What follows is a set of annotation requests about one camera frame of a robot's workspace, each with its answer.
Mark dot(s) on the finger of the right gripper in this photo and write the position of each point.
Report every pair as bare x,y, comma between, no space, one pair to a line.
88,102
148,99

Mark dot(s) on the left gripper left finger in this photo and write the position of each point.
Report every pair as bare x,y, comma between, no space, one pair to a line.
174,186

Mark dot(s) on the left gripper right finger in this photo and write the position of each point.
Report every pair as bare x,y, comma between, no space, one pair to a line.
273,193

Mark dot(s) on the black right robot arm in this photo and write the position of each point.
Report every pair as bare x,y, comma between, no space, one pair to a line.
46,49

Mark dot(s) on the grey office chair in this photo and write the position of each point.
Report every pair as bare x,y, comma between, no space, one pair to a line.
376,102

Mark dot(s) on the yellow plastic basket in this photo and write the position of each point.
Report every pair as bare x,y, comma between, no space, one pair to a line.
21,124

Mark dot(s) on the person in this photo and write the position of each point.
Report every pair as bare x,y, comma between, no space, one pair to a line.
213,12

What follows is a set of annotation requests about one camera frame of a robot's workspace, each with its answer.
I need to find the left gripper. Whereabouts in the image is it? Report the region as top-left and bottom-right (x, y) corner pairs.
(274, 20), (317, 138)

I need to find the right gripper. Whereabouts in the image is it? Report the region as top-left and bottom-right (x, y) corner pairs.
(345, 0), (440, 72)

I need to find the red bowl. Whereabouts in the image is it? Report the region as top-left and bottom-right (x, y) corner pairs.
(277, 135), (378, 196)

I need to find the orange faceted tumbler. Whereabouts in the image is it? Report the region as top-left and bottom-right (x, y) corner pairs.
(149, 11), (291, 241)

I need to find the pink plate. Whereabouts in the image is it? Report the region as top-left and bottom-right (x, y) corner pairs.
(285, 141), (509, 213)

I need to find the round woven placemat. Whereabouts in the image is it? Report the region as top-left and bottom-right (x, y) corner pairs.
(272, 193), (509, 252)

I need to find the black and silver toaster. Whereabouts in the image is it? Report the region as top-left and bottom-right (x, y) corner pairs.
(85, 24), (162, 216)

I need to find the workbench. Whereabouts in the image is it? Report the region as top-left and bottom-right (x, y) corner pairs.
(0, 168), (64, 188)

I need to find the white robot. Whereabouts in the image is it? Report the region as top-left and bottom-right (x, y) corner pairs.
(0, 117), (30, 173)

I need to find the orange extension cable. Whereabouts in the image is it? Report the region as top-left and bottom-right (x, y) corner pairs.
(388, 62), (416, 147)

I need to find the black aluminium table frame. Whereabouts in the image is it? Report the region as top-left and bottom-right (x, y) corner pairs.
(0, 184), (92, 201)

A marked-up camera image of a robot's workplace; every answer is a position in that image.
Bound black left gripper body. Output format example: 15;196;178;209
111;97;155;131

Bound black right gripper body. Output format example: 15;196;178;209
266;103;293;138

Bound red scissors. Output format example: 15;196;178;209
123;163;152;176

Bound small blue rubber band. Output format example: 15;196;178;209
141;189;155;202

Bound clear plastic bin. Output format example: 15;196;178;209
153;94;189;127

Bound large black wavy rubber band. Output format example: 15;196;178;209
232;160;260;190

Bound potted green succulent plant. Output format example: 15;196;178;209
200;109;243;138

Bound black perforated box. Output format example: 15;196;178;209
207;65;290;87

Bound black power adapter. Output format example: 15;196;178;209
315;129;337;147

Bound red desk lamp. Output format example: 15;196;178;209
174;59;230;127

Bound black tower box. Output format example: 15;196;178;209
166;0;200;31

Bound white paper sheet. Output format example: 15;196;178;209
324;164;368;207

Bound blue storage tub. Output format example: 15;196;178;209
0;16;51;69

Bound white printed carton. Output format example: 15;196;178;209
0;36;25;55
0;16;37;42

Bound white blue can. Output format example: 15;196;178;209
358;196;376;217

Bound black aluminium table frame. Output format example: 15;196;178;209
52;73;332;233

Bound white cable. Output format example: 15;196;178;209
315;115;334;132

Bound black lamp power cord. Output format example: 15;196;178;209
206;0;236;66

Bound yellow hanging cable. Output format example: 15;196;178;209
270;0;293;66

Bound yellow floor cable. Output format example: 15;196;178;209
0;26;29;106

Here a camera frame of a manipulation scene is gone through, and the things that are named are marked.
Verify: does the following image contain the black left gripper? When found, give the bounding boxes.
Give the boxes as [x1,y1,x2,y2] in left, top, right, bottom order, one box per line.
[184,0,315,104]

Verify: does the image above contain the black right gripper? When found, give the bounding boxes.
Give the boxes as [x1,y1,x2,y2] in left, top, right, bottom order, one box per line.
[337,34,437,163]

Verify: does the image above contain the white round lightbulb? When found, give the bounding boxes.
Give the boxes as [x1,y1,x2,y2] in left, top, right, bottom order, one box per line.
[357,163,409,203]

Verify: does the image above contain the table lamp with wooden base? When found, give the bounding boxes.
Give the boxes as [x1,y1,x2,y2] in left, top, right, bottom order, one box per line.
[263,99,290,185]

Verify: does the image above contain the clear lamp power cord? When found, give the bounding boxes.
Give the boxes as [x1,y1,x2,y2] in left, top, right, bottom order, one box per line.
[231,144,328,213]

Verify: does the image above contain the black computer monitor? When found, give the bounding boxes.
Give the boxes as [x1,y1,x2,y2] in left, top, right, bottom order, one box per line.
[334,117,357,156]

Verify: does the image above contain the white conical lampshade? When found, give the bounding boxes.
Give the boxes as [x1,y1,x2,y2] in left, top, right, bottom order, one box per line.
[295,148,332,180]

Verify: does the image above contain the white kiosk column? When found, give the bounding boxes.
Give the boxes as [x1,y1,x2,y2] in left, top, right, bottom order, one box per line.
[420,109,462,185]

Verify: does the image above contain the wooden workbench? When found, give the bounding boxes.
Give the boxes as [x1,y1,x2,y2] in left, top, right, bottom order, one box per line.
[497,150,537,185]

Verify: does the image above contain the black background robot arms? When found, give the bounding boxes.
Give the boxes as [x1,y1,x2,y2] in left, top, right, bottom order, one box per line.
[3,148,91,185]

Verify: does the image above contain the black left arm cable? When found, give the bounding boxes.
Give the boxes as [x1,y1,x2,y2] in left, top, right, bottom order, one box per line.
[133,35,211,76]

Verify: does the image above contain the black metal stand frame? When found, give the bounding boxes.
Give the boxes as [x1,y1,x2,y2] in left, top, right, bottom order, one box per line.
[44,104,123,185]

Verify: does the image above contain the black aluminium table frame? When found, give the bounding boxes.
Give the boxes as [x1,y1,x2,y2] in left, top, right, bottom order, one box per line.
● ● ● ●
TASK DETAILS>
The reply should consist of the records, reproduced exactly.

RESPONSE BOX>
What follows is a set of annotation requests about one camera frame of a robot's workspace, each with its answer.
Mark dot(s) on the finger of the right gripper in this photo and write the position of each point.
Report every pair as bare x,y, comma between, no space, one pair to a line.
88,102
148,99

Mark dot(s) on the left gripper left finger in this photo and write the position of each point.
Report every pair as bare x,y, comma between, no space, one pair to a line.
174,186

Mark dot(s) on the left gripper right finger in this photo and write the position of each point.
Report every pair as bare x,y, comma between, no space, one pair to a line.
273,193

Mark dot(s) on the black right robot arm in this photo and write the position of each point.
Report every pair as bare x,y, comma between, no space, one pair to a line.
46,49

Mark dot(s) on the grey office chair in this photo and write the position of each point.
Report every pair as bare x,y, comma between, no space, one pair to a line.
376,102

Mark dot(s) on the yellow plastic basket in this photo and write the position of each point.
Report every pair as bare x,y, comma between, no space, one pair to a line.
21,124

Mark dot(s) on the person in this photo and write the position of each point.
Report every pair as bare x,y, comma between, no space, one pair to a line.
213,12

What follows is a set of annotation requests about one camera frame of a robot's workspace, each with its answer.
I need to find the left gripper. Whereabouts in the image is it? Report the region as top-left and bottom-right (x, y) corner pairs.
(274, 20), (317, 138)

I need to find the right gripper. Whereabouts in the image is it? Report the region as top-left and bottom-right (x, y) corner pairs.
(345, 0), (440, 72)

I need to find the red bowl. Whereabouts in the image is it? Report the region as top-left and bottom-right (x, y) corner pairs.
(277, 135), (378, 196)

I need to find the orange faceted tumbler. Whereabouts in the image is it? Report the region as top-left and bottom-right (x, y) corner pairs.
(149, 11), (291, 241)

I need to find the pink plate. Whereabouts in the image is it? Report the region as top-left and bottom-right (x, y) corner pairs.
(285, 141), (509, 213)

I need to find the round woven placemat. Whereabouts in the image is it? Report the region as top-left and bottom-right (x, y) corner pairs.
(272, 193), (509, 252)

I need to find the black and silver toaster. Whereabouts in the image is it? Report the region as top-left and bottom-right (x, y) corner pairs.
(85, 24), (162, 216)

I need to find the workbench. Whereabouts in the image is it? Report the region as top-left and bottom-right (x, y) corner pairs.
(0, 168), (64, 188)

I need to find the white robot. Whereabouts in the image is it? Report the region as top-left and bottom-right (x, y) corner pairs.
(0, 117), (30, 173)

I need to find the orange extension cable. Whereabouts in the image is it? Report the region as top-left and bottom-right (x, y) corner pairs.
(388, 62), (416, 147)

I need to find the black aluminium table frame. Whereabouts in the image is it? Report the region as top-left and bottom-right (x, y) corner pairs.
(0, 184), (92, 201)

A marked-up camera image of a robot's workplace; every answer is a position in that image.
Bound black left gripper body. Output format example: 15;196;178;209
111;97;155;131

Bound black right gripper body. Output format example: 15;196;178;209
266;103;293;138

Bound red scissors. Output format example: 15;196;178;209
123;163;152;176

Bound small blue rubber band. Output format example: 15;196;178;209
141;189;155;202

Bound clear plastic bin. Output format example: 15;196;178;209
153;94;189;127

Bound large black wavy rubber band. Output format example: 15;196;178;209
232;160;260;190

Bound potted green succulent plant. Output format example: 15;196;178;209
200;109;243;138

Bound black perforated box. Output format example: 15;196;178;209
207;65;290;87

Bound black power adapter. Output format example: 15;196;178;209
315;129;337;147

Bound red desk lamp. Output format example: 15;196;178;209
174;59;230;127

Bound black tower box. Output format example: 15;196;178;209
166;0;200;31

Bound white paper sheet. Output format example: 15;196;178;209
324;164;368;207

Bound blue storage tub. Output format example: 15;196;178;209
0;16;51;69

Bound white printed carton. Output format example: 15;196;178;209
0;36;25;55
0;16;37;42

Bound white blue can. Output format example: 15;196;178;209
358;196;376;217

Bound black aluminium table frame. Output format example: 15;196;178;209
52;73;332;233

Bound white cable. Output format example: 15;196;178;209
315;115;334;132

Bound black lamp power cord. Output format example: 15;196;178;209
206;0;236;66

Bound yellow hanging cable. Output format example: 15;196;178;209
270;0;293;66

Bound yellow floor cable. Output format example: 15;196;178;209
0;26;29;106

Here a camera frame of a manipulation scene is gone through, and the things that are named are marked.
Verify: does the following image contain the black left gripper? When found, give the bounding boxes.
Give the boxes as [x1,y1,x2,y2] in left, top, right, bottom order, one box per line.
[184,0,315,104]

Verify: does the image above contain the black right gripper? When found, give the bounding boxes.
Give the boxes as [x1,y1,x2,y2] in left, top, right, bottom order, one box per line.
[337,34,437,163]

Verify: does the image above contain the white round lightbulb? When found, give the bounding boxes.
Give the boxes as [x1,y1,x2,y2] in left, top, right, bottom order, one box per line.
[357,163,409,203]

Verify: does the image above contain the table lamp with wooden base? When found, give the bounding boxes.
Give the boxes as [x1,y1,x2,y2] in left, top, right, bottom order, one box per line.
[263,99,290,185]

Verify: does the image above contain the clear lamp power cord? When found, give the bounding boxes.
Give the boxes as [x1,y1,x2,y2] in left, top, right, bottom order, one box per line.
[231,144,328,213]

Verify: does the image above contain the black computer monitor? When found, give the bounding boxes.
Give the boxes as [x1,y1,x2,y2] in left, top, right, bottom order, one box per line.
[334,117,357,156]

Verify: does the image above contain the white conical lampshade? When found, give the bounding boxes.
Give the boxes as [x1,y1,x2,y2] in left, top, right, bottom order, one box per line.
[295,148,332,180]

Verify: does the image above contain the white kiosk column? When found, give the bounding boxes.
Give the boxes as [x1,y1,x2,y2] in left, top, right, bottom order, one box per line.
[420,109,462,185]

Verify: does the image above contain the wooden workbench? When found, give the bounding boxes.
Give the boxes as [x1,y1,x2,y2] in left, top, right, bottom order, one box per line.
[497,150,537,185]

Verify: does the image above contain the black background robot arms? When found, give the bounding boxes.
Give the boxes as [x1,y1,x2,y2] in left, top, right, bottom order, one box per line.
[3,148,91,185]

Verify: does the image above contain the black left arm cable? When found, give the bounding boxes.
Give the boxes as [x1,y1,x2,y2] in left, top, right, bottom order, one box per line.
[133,35,211,76]

Verify: does the image above contain the black metal stand frame? When found, give the bounding boxes.
Give the boxes as [x1,y1,x2,y2] in left, top, right, bottom order, one box per line.
[44,104,123,185]

Verify: does the image above contain the black aluminium table frame? When found, give the bounding boxes.
Give the boxes as [x1,y1,x2,y2] in left, top, right, bottom order, one box per line.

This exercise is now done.